Después de cierto tiempo sin tener noticias volví a encontrarme con él, viéndole aparentemente recuperado y más locuaz que en otras ocasiones, comentándome que había estado ingresado en el hospital y lamentándose de que en ese tiempo le habían sustraído los pobres elementos de su industria. Tras el breve relato de su infortunio, que no recargó con tintes dramáticos, me solicitó con la mayor elegancia que le pagara un café, añadiendo que solo en el caso de que tuviera suelto, pues si así no fuera, lo dejáramos para otro día, pues no quería comprometerme. Confieso que tanta amabilidad en la manera de pedir no me resulta frecuente, y consiguientemente puse todo mi interés en depositar lo solicitado en su mano, que me extendió con un ademán displicente, como con disimulo.

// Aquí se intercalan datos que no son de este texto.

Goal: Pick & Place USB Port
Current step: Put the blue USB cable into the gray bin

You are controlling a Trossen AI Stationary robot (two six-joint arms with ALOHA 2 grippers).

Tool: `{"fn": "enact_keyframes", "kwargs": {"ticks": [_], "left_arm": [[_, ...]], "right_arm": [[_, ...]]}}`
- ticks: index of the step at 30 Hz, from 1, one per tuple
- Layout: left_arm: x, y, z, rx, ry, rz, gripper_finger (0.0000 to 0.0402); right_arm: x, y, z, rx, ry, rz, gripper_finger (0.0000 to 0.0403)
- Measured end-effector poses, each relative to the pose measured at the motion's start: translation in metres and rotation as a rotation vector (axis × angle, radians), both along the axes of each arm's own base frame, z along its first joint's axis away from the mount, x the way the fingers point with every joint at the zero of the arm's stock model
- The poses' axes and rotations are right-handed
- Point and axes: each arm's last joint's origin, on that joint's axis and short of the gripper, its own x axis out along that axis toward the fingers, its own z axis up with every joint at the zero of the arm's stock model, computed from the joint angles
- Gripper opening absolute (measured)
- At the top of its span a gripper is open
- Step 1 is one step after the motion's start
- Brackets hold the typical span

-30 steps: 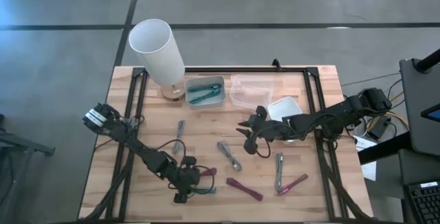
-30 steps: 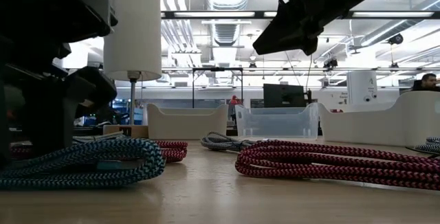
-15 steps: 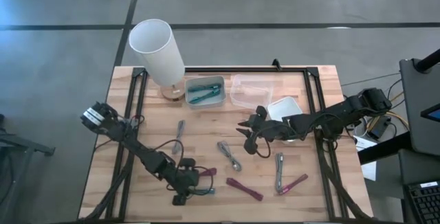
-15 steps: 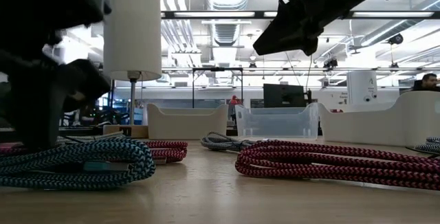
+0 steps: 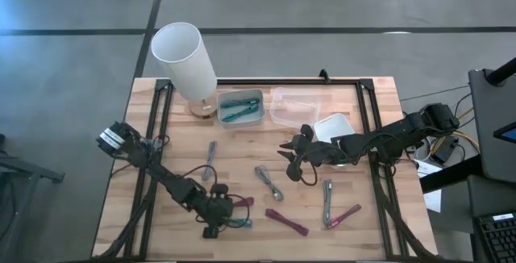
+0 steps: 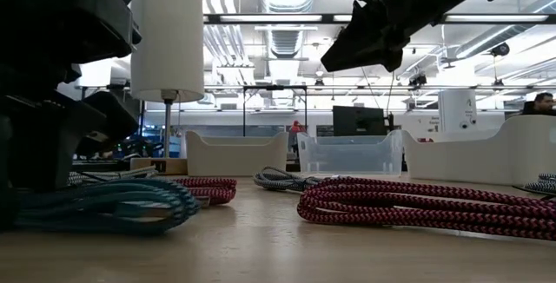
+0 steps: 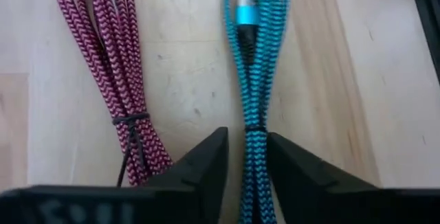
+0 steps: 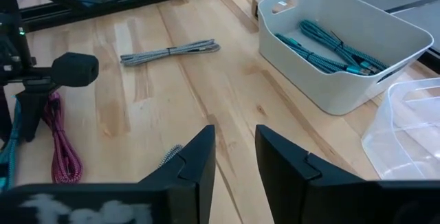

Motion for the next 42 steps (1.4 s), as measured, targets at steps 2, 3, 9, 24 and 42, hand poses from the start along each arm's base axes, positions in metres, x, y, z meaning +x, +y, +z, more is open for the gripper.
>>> {"fn": "enact_keyframes", "kwargs": {"ticks": [2,3,9,24,42], "left_arm": [[0.0,0.0,0.0,0.001,0.001,0.0,0.009],[0.0,0.0,0.0,0.001,0.002,0.0,0.007],[0.004,-0.003,0.003,-0.049,-0.04,-0.012,0.0015],[0.021,0.005,0.056,0.158,-0.199,-0.008,0.0018],[0.051,0.112,0.097,0.591,-0.174,0.181,0.002]], "right_arm": [[0.0,0.0,0.0,0.0,0.001,0.0,0.0105],[0.0,0.0,0.0,-0.001,0.001,0.0,0.0105],[0.0,0.0,-0.001,-0.001,0.002,0.0,0.0098],[-0.001,0.0,-0.001,-0.005,0.004,0.002,0.0105],[-0.001,0.0,-0.002,-0.008,0.004,0.003,0.0101]]}}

Me sonrió con su media sonrisa desdentada, y con un gesto de despedida con la mano, nos separamos.
Con posterioridad, nos hemos encontrado en otras ocasiones, arrastrando siempre su carrito con desechos variados, sin que me solicitara ayuda en todas ellas y sin que yo se la ofreciera por temor a ofenderle. No se si constituye una estrategia, pero solo pide para tomar un café.
Hace unos días, cuando me pidió para el café con el mismo ceremonial de reservas acostumbrado, pude escuchar su particular filosofía sobre el limosneo, que contenía una doble crítica tanto para los que piden como para los que dan. Por lo que corresponde al grupo de los generosos, los que dan limosna, les acusaba de no seleccionar, de dar a cualquiera que les pida sin tener en cuenta que hay clases, tanto por lo que atañe a la dignidad como a las formas de solicitar la limosna. En cuanto a los mendicantes, eran objeto de sus críticas por pedir a cualquiera y sin discriminación dirigirse al posible auxiliador. En este sentido, se desmarcaba del resto porque, según su manera de actuar, se dirigía solo a aquellos que le resultaban de confianza y merecedores del trato que solamente una minoría, entre la que se encontraba, era capaz de ofrecer; en resumen, proclamaba que en todos los oficios hay clases. Concluía lamentándose de que la mayor parte de las personas dieran limosna a cualquiera que les pide, sin considerar o diferenciar otros aspectos meritorios. Por lo que a mi persona concernía, he de reconocer que mi ego se sintió íntimamente halagado y agradecido de que hubiera sido seleccionado para ser digno de confiar mi limosna a persona tan distinguida. Como es natural, me sorprendió mucho esta visión novedosa del mendicante por su originalidad y, sin duda, por el clasismo que destilaba. Me pareció entender que reclamaba no solo la limosna que pedía, sino que ésta fuera acompañada de un gesto respetuoso y digno. Por lo que pude entender, reivindicaba que la limosna alcanzara una mayor autenticidad, privándola de todo tinte frívolo o falso y se oponía en suma a que se redujera a un acto rutinario.
Tras la breve charla que mantuvimos con este sorprendente contenido, solo se me ocurrió decirle como colofón y despedida: ya te he comprendido, quieres hacerme ver que no eres un profesional de la mendicidad. Me asalta la duda de si eres un revolucionario o, tal vez, un artista. Él me respondió lacónicamente: ¡eso!